Sunday, June 05, 2011
Self-Appreciation, "See the Angel Within and Love Yourself More"
I have been struggling with weight loss since I was a teen. Back then, I thought I was fat and looking back at my pictures I was really healthy, active, and I looked great. I was very critical of myself. I have moved past emotional childhood trauma with forgivesness. I have been the same plus size for the past 10 years with my weight flucuating. Recently, I noticed my current size pants starting to fit me snug. Then I realized I have never been happy with my body. I am fortunate and in good health. I should be praising my body everyday for everything I can do with it, like walking, stretching, and dancing.

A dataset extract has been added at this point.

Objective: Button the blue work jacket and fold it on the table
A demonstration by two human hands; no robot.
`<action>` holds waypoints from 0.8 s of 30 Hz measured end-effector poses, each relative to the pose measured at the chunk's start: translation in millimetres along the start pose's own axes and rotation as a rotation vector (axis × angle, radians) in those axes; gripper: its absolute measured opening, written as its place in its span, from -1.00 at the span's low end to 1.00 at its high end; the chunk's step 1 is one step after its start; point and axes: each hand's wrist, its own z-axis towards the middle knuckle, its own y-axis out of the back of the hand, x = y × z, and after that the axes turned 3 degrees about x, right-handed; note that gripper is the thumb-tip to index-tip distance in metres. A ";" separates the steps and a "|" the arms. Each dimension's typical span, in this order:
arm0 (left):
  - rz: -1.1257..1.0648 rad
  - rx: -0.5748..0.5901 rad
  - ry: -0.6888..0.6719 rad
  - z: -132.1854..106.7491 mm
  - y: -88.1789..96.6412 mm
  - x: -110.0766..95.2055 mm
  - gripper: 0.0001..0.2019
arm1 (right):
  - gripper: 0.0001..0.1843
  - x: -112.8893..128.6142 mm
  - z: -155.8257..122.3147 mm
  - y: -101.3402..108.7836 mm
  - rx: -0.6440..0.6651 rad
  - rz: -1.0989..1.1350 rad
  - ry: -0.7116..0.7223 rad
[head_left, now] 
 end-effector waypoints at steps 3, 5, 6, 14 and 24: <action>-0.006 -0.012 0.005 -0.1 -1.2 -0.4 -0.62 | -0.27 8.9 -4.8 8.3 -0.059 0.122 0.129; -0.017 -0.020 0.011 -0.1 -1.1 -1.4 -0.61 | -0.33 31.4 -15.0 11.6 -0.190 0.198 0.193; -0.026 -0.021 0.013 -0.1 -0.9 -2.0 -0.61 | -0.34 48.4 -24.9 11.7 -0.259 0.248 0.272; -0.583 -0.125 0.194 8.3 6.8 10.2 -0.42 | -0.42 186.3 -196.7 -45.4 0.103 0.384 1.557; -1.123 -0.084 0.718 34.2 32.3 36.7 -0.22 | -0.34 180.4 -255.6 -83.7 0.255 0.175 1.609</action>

Why haven't I been appreciating everything that my body does for me? Have I been too vain on my outside appearance and not focusing on giving praise for the great body that I have. Today, I make this vow. I will do my best to love the skin I'm in. This maybe a long life journey but I want to focus on more important things then my size. If I find myself eating better, becoming more active, or slimmer, it will be naturally and not because of a diet fad. I will do my best to remember I'm beautiful the way I am. I will do my best to see myself perfect the way God, my kids, and my husband see's me. I am not giving myself a reason to make unhealthy choices, I'm just giving myself permission to not be critical of myself.